[Task to carry out]: In the material below, find every line containing "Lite" and copy that line.

──────── Records shown

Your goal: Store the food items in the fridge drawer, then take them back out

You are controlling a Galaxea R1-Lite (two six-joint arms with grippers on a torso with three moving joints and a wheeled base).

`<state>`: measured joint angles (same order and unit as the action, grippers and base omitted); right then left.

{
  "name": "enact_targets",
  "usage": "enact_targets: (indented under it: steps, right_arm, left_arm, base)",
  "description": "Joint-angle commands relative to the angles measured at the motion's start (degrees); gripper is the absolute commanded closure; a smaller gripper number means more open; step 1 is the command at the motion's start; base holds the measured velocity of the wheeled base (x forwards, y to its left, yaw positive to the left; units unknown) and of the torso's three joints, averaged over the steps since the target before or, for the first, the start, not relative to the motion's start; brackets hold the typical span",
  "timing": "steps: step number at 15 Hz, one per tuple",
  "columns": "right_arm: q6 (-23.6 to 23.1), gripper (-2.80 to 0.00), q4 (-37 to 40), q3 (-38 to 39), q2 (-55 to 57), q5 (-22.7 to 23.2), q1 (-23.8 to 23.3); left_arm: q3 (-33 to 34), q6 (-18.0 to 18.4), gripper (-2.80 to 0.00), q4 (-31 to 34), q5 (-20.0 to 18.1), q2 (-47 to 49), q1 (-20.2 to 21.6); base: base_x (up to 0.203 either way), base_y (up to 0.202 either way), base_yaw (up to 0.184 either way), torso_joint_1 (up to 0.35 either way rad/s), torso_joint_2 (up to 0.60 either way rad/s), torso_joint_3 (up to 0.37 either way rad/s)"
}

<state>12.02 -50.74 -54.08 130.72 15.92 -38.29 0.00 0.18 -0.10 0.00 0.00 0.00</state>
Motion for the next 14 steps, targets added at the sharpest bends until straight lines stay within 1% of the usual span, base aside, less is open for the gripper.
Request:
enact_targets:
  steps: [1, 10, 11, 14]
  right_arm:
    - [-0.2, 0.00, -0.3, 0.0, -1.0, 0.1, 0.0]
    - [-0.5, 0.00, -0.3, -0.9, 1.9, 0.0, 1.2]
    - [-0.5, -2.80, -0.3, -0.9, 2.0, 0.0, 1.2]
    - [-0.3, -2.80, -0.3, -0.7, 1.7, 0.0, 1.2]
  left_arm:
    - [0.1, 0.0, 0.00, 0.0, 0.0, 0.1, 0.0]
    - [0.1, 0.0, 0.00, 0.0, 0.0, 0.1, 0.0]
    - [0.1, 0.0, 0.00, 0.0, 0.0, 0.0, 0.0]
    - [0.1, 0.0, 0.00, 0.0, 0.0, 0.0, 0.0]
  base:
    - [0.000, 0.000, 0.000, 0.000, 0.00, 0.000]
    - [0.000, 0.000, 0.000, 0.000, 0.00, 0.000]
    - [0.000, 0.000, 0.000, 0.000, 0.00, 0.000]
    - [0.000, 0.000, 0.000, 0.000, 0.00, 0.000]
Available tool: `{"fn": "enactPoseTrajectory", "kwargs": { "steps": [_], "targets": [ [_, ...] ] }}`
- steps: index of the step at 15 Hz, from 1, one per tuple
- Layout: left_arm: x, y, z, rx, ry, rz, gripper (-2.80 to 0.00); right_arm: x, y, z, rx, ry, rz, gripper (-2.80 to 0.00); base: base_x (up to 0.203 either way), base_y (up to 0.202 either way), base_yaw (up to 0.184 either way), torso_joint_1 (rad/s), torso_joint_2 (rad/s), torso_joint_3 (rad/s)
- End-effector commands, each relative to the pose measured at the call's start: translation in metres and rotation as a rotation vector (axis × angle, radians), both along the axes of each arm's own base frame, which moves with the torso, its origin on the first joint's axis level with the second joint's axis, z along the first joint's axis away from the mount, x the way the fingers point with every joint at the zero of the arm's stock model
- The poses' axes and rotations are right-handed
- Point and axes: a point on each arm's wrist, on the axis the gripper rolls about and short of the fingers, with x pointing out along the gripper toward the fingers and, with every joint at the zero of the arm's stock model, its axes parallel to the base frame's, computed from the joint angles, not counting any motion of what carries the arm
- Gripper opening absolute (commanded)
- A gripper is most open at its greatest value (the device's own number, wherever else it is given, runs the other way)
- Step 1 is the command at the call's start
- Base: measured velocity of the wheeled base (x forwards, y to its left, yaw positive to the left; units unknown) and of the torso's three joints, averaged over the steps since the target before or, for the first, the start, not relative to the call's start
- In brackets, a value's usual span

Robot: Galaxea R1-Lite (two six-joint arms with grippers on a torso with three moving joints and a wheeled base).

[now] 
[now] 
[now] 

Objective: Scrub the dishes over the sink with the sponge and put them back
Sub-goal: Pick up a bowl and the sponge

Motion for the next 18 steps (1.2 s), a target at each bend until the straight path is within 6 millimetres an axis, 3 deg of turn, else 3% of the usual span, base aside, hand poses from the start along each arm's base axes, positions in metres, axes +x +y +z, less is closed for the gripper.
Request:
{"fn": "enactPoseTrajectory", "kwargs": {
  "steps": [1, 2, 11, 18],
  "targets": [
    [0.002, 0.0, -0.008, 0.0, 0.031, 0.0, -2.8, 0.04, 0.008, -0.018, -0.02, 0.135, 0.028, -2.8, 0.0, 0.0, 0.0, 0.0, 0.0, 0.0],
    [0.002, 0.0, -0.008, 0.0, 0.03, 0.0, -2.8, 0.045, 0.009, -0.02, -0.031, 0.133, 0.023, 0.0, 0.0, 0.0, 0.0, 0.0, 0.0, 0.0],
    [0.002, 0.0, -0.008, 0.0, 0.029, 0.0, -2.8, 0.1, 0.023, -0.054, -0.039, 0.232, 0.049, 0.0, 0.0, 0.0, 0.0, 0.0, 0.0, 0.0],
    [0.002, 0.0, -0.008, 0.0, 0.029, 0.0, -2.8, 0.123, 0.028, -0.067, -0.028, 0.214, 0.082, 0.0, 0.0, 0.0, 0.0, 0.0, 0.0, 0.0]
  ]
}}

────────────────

[Solution]:
You are controlling a Galaxea R1-Lite (two six-joint arms with grippers on a torso with three moving joints and a wheeled base).
Robot: Galaxea R1-Lite (two six-joint arms with grippers on a torso with three moving joints and a wheeled base).

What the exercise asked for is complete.